WHAT NEEDS TO BE DONE: Each line in the records below, from the one that contains "(313, 282) to (384, 230): 1.47" to the one that contains "Measurements taken on", should be reproduced exactly, the first and last included.

Stored items from a collection:
_ _ _ _

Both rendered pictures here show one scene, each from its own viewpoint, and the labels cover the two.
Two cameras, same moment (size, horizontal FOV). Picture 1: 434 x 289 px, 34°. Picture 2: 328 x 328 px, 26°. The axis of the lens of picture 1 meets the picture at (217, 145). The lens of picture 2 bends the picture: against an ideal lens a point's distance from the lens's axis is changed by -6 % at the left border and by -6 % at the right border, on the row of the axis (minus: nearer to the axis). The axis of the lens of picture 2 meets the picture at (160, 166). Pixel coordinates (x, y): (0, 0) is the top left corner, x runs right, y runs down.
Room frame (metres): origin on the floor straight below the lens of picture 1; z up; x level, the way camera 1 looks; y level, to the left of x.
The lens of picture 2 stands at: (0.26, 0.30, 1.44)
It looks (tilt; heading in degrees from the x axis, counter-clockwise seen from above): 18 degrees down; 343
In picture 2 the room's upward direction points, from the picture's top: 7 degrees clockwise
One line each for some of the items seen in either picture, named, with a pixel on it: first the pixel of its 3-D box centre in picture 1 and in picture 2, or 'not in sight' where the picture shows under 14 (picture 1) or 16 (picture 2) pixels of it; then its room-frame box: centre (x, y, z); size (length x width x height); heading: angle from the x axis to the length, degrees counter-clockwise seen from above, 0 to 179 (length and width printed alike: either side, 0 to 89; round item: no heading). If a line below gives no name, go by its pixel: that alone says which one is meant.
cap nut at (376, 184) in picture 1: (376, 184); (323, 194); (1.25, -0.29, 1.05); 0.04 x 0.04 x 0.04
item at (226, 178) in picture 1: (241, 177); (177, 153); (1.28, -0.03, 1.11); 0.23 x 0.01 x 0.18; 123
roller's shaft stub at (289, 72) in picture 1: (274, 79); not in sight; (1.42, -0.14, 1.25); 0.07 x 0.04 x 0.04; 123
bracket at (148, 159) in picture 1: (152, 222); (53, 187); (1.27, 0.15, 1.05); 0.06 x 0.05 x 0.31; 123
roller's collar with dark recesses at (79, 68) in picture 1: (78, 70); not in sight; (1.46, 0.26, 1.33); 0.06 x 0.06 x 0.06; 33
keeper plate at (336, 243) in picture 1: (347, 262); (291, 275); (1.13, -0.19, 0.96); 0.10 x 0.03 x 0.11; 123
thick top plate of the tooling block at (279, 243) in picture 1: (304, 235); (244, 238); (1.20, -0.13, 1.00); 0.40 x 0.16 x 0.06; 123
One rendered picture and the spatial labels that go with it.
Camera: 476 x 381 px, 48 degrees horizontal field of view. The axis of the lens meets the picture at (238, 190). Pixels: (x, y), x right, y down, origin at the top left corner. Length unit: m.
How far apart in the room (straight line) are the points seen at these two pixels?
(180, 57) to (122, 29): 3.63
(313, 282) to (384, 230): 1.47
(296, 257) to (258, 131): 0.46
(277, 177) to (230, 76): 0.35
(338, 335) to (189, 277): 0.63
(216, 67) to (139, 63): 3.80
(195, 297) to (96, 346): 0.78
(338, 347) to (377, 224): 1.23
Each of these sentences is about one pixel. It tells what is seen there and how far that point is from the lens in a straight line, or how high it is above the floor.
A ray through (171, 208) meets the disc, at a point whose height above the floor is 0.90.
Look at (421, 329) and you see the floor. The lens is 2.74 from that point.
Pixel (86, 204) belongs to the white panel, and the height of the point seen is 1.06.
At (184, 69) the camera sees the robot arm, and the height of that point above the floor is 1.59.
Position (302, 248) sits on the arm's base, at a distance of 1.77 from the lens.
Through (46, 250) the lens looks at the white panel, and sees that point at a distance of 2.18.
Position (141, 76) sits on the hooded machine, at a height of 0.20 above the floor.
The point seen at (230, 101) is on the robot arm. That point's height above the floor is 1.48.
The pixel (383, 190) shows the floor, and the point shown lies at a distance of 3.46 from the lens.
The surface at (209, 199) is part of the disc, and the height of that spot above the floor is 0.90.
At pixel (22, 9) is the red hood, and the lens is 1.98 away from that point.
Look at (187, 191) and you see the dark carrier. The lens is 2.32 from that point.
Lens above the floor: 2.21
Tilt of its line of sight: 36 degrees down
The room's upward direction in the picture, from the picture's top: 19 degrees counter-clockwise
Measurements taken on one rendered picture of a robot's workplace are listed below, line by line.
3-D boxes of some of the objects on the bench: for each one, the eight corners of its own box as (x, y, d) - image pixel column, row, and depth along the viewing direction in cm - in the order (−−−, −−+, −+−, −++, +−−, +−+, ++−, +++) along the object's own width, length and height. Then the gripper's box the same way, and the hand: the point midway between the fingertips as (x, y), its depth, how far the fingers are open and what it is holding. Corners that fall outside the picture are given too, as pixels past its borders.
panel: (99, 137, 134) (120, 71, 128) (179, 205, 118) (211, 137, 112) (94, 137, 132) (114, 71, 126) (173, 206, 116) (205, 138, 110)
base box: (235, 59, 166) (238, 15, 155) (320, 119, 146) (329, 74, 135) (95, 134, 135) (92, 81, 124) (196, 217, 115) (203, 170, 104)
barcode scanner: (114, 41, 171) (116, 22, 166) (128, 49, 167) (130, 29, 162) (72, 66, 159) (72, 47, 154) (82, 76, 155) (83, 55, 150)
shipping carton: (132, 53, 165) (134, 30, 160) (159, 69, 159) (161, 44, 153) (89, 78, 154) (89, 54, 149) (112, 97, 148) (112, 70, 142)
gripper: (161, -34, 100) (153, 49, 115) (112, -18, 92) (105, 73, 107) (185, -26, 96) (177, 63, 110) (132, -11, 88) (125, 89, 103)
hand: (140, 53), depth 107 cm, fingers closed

_ _ _ _

SOLUTION FOR THIS EXERCISE:
(313, 282) to (384, 230): 1.47
(296, 257) to (258, 131): 0.46
(277, 177) to (230, 76): 0.35
(338, 335) to (189, 277): 0.63
(216, 67) to (139, 63): 3.80
(195, 297) to (96, 346): 0.78
(338, 347) to (377, 224): 1.23
Each of these sentences is about one pixel. It tells what is seen there and how far that point is from the lens in a straight line, or how high it is above the floor.
A ray through (171, 208) meets the disc, at a point whose height above the floor is 0.90.
Look at (421, 329) and you see the floor. The lens is 2.74 from that point.
Pixel (86, 204) belongs to the white panel, and the height of the point seen is 1.06.
At (184, 69) the camera sees the robot arm, and the height of that point above the floor is 1.59.
Position (302, 248) sits on the arm's base, at a distance of 1.77 from the lens.
Through (46, 250) the lens looks at the white panel, and sees that point at a distance of 2.18.
Position (141, 76) sits on the hooded machine, at a height of 0.20 above the floor.
The point seen at (230, 101) is on the robot arm. That point's height above the floor is 1.48.
The pixel (383, 190) shows the floor, and the point shown lies at a distance of 3.46 from the lens.
The surface at (209, 199) is part of the disc, and the height of that spot above the floor is 0.90.
At pixel (22, 9) is the red hood, and the lens is 1.98 away from that point.
Look at (187, 191) and you see the dark carrier. The lens is 2.32 from that point.
Lens above the floor: 2.21
Tilt of its line of sight: 36 degrees down
The room's upward direction in the picture, from the picture's top: 19 degrees counter-clockwise
Measurements taken on one rendered picture of a robot's workplace are listed below, line by line.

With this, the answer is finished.